Blogging is a growing hobby in today’s society that can grow into a career like in Evjen’s case.
In fact, she says she learned about Pinterest while attending Altitude Summit, a blogger conference.
Before her successes, Evjen’s parents pushed her to pursue a business degree and she knew Arizona State University had a great business program, and received a bachelor’s of interdisciplinary studies from ASU.
Evjen started a fashion blog while doing public relations and communications for The American Institute for Architects. At the Institute she realized she wanted to tell other people’s stories and create. So, she began her styling business on the side, created an LLC in 2010, and reached out to potential clients who may need her styling advice.
Evjen divides her time between motherhood and adulthood, juggling a toddler – with another on the way – and sharing her brand with others around the world through A.V.E. Style and Pinterest.
“My true love is fashion; it’s my primary focus,” Evjen said. “I think becoming a mom has opened me up to lifestyle brands like Coca-Cola or American Express.”

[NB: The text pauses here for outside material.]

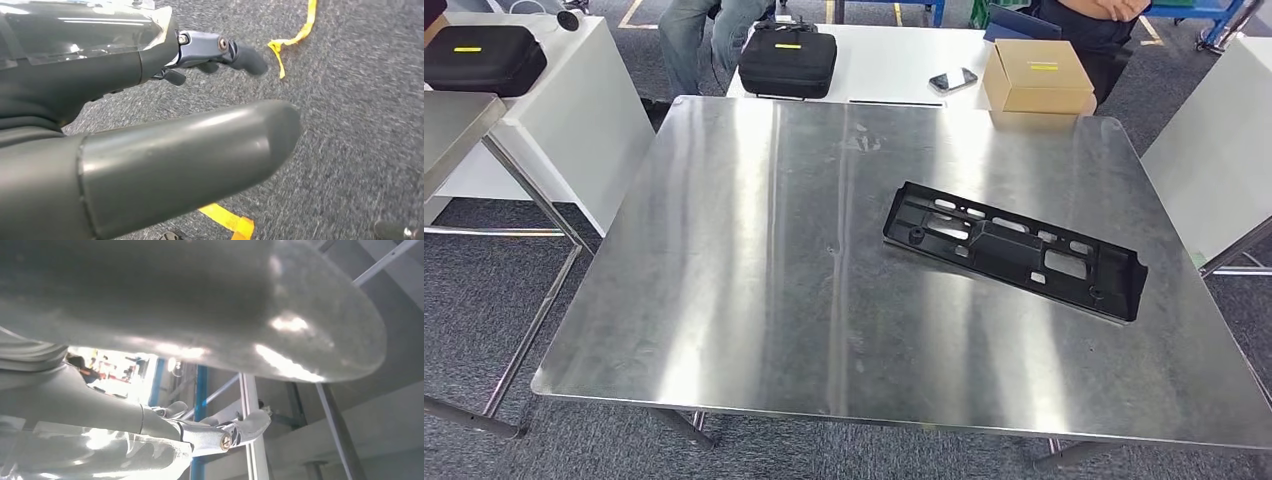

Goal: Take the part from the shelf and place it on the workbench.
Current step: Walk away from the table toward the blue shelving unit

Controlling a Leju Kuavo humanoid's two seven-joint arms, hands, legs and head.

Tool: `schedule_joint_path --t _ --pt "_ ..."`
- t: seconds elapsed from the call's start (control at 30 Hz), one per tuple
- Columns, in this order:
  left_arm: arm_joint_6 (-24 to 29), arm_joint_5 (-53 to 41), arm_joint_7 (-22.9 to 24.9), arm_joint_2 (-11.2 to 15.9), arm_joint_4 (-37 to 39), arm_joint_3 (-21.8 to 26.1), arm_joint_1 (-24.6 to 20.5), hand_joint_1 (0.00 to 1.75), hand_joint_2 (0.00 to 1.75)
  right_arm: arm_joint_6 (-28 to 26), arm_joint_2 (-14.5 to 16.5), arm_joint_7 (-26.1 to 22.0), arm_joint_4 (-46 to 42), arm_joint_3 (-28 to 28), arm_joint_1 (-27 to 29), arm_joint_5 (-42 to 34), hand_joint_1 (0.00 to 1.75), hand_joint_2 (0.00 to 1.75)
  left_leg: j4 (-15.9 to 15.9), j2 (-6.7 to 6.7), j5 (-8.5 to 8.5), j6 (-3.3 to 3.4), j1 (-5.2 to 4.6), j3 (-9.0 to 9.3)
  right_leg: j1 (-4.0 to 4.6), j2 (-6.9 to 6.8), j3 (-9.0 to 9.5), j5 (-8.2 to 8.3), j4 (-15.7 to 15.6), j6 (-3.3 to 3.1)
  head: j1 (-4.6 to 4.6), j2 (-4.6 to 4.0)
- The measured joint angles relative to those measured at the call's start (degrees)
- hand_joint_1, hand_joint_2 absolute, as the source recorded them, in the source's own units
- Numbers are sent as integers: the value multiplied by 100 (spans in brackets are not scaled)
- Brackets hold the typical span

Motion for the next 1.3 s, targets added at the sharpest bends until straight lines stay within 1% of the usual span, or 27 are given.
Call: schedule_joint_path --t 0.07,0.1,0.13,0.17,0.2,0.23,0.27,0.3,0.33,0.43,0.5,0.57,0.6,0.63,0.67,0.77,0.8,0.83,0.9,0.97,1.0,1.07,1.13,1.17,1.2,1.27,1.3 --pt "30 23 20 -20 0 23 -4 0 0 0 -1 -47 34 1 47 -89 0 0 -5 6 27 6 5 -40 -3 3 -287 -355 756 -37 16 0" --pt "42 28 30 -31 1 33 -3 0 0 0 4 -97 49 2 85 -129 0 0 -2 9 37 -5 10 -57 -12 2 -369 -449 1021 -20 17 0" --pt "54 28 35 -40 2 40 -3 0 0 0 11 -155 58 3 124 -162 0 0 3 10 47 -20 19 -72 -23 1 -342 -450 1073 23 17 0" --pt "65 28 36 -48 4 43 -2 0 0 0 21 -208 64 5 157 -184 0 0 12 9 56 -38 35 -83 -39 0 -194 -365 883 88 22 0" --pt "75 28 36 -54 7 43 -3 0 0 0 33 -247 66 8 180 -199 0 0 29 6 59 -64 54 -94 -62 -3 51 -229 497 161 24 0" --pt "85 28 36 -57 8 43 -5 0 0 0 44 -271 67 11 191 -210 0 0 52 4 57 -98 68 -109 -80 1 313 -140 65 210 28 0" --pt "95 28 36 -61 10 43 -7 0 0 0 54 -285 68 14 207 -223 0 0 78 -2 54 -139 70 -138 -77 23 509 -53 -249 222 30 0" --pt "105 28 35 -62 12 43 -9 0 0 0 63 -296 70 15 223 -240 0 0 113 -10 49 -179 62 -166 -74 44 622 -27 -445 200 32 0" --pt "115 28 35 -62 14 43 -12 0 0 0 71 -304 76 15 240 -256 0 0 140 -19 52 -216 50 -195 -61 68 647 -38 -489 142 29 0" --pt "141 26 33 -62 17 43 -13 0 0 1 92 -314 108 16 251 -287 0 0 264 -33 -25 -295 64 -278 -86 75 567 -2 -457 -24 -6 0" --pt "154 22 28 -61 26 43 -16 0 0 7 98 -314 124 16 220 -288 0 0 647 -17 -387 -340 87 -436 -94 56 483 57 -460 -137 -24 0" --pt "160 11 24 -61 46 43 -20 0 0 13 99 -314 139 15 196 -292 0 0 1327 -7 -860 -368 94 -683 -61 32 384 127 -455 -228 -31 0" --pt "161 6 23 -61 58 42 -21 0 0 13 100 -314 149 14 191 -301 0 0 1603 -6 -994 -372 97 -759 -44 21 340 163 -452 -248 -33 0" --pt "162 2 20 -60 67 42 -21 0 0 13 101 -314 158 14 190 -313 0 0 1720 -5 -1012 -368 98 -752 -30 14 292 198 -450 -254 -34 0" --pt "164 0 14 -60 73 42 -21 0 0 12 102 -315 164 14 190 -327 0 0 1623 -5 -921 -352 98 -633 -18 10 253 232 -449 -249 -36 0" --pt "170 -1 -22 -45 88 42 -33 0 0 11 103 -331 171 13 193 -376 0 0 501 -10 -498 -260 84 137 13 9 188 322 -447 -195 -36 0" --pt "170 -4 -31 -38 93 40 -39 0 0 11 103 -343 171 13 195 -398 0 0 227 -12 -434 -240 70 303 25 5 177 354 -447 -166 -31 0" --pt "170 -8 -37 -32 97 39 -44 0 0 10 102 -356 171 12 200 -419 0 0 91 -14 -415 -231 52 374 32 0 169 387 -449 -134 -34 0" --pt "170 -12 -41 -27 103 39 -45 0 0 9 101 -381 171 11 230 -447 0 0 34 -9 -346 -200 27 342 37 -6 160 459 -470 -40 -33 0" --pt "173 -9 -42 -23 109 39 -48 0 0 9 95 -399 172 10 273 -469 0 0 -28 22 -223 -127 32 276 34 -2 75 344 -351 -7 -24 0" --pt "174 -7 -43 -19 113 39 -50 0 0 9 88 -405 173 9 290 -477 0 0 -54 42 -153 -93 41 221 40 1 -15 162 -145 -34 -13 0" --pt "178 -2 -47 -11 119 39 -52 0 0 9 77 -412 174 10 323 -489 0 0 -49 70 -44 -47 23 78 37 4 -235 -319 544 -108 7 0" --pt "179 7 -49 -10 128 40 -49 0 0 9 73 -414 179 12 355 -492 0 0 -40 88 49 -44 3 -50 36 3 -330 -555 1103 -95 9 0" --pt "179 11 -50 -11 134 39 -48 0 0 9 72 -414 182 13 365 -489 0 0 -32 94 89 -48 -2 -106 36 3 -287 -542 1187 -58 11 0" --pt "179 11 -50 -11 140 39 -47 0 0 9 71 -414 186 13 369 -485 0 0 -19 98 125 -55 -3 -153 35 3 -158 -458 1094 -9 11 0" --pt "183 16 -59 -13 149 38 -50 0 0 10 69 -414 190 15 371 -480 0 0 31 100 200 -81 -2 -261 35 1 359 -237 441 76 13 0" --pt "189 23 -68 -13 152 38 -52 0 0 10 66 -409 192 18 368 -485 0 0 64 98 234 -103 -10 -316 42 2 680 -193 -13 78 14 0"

She enjoys content creation and content marketing – listening to a need from a small business or a large brand and creating content that’s visually appealing while planning how to release that content, Evjen said.
Local Pioneers
Another influential local business to spawn from a blog is Chandler-based TomKat Studio Shop.

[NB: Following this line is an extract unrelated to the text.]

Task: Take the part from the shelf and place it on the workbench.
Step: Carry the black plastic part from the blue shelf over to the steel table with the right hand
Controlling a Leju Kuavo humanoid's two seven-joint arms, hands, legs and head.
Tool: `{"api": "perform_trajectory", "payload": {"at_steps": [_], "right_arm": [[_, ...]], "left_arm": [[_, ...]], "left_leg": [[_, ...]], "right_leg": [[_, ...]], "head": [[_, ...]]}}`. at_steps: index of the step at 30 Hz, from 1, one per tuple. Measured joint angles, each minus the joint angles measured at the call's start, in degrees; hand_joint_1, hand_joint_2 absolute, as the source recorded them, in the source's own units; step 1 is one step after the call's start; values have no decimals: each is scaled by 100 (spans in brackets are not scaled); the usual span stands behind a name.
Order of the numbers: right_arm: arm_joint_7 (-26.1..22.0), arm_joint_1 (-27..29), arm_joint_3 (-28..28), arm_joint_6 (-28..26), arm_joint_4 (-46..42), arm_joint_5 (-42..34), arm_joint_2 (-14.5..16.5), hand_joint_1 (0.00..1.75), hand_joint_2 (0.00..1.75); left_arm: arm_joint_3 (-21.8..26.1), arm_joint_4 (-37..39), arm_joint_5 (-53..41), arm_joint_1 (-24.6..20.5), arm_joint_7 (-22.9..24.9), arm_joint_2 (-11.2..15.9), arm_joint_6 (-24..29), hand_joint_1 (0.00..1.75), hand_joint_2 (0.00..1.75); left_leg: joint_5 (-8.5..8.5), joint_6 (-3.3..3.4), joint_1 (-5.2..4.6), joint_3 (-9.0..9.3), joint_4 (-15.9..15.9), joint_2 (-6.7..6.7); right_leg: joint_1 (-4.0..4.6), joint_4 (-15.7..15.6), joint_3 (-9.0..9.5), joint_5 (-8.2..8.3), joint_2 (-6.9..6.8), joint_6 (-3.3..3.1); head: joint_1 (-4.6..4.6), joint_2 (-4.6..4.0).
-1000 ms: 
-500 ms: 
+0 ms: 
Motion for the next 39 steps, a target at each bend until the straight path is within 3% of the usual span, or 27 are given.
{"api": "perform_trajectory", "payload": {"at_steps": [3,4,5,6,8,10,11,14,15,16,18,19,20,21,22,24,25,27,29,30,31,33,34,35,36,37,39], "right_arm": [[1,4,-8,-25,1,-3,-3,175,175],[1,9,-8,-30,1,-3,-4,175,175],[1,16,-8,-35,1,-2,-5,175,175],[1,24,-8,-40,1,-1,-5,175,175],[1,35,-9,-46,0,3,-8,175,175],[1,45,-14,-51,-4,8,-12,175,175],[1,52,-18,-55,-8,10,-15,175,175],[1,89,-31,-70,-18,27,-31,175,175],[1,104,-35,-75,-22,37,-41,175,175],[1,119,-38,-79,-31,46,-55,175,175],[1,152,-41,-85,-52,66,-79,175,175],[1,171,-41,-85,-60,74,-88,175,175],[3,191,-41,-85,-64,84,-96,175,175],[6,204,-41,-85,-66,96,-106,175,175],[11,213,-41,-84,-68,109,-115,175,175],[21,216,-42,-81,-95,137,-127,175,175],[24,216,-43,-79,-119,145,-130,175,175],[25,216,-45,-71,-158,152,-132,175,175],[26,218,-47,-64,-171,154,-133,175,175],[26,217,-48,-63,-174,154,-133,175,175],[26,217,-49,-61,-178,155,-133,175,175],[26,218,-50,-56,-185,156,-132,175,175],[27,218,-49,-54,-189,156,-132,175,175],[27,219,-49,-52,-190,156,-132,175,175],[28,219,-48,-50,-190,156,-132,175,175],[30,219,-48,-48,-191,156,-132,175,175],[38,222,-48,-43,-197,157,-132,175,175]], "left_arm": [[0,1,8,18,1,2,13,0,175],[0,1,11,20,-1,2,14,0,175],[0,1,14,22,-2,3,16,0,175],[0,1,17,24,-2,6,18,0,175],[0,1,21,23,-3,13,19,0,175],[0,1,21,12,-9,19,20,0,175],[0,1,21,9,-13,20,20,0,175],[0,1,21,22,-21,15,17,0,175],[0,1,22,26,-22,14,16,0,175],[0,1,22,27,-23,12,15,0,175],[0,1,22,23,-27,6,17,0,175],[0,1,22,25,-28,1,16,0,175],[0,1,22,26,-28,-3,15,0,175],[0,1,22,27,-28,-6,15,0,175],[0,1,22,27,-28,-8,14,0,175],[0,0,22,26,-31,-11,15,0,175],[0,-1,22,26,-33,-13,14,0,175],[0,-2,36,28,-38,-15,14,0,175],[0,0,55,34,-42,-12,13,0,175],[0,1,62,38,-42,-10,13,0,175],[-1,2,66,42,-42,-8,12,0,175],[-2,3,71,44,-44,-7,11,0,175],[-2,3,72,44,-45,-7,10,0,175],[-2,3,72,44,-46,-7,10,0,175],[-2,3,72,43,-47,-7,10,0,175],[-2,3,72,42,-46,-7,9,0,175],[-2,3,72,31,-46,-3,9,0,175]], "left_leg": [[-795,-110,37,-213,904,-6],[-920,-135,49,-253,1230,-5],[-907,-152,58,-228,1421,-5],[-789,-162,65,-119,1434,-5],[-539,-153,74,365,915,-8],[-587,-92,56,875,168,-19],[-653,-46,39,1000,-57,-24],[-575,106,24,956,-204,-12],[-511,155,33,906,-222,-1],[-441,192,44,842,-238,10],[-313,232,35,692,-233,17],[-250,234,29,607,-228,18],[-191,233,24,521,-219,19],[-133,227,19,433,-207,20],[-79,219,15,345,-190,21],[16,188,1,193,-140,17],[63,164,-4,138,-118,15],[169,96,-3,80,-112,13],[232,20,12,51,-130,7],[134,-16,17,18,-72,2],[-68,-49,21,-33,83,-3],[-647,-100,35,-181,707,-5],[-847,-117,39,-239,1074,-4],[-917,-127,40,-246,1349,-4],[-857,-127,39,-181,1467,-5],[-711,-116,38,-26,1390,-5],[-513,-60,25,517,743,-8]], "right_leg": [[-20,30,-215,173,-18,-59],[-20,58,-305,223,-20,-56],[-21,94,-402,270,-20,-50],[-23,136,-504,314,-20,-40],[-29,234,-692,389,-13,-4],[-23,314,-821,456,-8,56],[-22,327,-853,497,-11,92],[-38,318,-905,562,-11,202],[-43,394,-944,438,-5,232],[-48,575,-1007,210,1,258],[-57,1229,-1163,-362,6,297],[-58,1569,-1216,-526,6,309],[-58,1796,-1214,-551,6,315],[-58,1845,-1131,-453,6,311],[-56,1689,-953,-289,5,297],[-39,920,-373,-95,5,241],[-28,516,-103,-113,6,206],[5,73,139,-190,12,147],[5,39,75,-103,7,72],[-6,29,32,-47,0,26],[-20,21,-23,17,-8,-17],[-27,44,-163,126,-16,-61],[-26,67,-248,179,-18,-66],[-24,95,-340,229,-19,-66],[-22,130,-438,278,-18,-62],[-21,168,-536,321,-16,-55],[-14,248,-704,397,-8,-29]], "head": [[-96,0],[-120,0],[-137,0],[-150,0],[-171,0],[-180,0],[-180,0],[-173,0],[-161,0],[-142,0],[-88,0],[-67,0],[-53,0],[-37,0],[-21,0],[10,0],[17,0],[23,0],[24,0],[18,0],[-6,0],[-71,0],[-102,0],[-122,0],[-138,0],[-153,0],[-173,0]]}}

She worked on online marketplaces such as Etsy and her own site for three years before opening the storefront in October 2014. Through the years she partnered with brands such as Coca-Cola, Mattel’s Barbie, Shutterfly and HGTV to style photoshoots for content creation.

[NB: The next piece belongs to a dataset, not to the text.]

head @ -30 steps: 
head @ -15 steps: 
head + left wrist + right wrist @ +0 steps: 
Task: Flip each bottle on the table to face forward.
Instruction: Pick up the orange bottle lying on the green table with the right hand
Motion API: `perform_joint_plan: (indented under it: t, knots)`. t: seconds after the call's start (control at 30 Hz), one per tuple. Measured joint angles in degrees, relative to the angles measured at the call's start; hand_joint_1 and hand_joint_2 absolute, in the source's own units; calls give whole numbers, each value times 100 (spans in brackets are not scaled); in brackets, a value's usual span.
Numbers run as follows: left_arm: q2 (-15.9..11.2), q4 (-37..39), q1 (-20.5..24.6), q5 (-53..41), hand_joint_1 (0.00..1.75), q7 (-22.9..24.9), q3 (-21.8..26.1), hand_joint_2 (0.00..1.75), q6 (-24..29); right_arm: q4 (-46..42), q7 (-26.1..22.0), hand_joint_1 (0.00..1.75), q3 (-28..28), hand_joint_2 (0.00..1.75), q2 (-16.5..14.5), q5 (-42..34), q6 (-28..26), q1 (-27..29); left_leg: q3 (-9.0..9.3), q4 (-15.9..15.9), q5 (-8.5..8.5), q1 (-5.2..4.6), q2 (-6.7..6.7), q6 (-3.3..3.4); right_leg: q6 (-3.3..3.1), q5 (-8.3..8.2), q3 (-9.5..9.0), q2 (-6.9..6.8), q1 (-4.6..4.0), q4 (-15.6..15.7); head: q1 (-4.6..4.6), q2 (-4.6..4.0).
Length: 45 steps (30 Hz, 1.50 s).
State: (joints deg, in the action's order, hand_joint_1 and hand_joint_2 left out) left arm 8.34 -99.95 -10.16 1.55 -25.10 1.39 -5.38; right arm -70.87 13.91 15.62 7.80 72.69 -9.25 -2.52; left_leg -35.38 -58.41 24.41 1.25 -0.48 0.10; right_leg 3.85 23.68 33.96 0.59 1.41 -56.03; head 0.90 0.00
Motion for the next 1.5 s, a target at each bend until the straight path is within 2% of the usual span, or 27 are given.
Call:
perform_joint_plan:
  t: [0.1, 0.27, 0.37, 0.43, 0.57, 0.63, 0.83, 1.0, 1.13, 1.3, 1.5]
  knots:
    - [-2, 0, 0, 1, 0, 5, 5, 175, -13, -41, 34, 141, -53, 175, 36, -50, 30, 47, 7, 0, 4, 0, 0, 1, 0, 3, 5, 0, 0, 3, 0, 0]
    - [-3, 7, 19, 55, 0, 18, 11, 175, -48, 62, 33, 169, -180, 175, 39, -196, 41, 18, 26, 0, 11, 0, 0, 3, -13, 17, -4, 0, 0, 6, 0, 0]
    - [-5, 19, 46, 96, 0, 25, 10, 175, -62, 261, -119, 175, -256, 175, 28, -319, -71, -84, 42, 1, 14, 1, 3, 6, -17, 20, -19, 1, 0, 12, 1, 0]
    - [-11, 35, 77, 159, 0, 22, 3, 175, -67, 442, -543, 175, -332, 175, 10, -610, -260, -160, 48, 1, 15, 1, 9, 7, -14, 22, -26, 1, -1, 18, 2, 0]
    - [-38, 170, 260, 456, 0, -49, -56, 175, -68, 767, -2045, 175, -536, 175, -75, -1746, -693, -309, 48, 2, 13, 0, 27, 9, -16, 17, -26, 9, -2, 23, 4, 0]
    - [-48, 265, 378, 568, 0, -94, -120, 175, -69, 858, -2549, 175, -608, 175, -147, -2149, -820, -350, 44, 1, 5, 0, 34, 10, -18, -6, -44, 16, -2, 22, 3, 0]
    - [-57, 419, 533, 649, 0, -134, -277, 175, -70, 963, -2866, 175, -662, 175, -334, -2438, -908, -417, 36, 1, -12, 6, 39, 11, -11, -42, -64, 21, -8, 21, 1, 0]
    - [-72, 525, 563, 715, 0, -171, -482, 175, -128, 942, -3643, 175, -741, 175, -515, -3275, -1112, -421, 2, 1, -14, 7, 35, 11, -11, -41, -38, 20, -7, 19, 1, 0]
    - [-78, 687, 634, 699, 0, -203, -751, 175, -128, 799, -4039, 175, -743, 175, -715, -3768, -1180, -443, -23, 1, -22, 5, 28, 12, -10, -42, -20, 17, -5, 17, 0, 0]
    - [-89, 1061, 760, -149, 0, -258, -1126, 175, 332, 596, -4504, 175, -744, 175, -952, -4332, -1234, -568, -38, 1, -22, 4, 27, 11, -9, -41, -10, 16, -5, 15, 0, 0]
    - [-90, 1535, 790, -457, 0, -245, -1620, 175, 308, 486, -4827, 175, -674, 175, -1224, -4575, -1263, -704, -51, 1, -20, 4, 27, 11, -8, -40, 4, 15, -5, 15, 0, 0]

Stoegbauer’s business uses Shopify in order to link Pinterest users with the shop. It works as a buy-it feature for those that want to get involved with The TomKat Studio but may be hundreds of miles away.
Rather than using Pinterest to help users create their pins, they act as content creators to inspire and showcase trends. “Pinterest is my highest driving traffic force,” Stoegbauer said.
Located inside a home decorating store, Found, The TomKat Studio Shop collaborated with them to do blogger events to bring in local Phoenix creatives.
Although they don’t offer party planning, The TomKat Studio will be offering in-store party consultations to help customers visualize their events from explaining how to use party supplies to where they get the cake of their dreams.
Stoegbauer’s targeted audience has always been mothers, but she’s hoping to expand to young adults and college-aged customers through some of her employees who are current ASU students.
Pinspiration
Brooke Roe’s Pinspiration has only been open since March, but it has seen a lot of foot traffic.
“When I started the business, I thought my demographic would mostly be young women and moms, so somewhere between 30 and 50 years old. I was quite pleasantly surprised that it’s a lot younger than that,” Roe says.
Men and millennials, who are typically thought of as lazy, kind of like how Gen Xer's used to be, have even been getting involved.
The Millennials are there to hang out and be social while the men are usually there for wood working projects, Roe says.
“What’s cool about Pinterest and what I’ve been able to do here is that there’s a way to bond around that digital platform. There’s a shared interest,” she says.
Pinspiration offers a VIP party room for corporate team bonding, birthday parties or showers, a crafting/project room for customized projects and a full-service beer and wine bar.
It also features a trending pins section near the front of the store and a children’s area towards the back, where kids can create open-ended projects for $15.
Roe plans to expand her business by adapting to change because in the Internet age there’s a need to stay current in order to stay on top.
One of the ways she’s growing her business is by having customers showcase their finished projects in a photo booth, and they can post to social media and immediately see the posts on the screen in the store.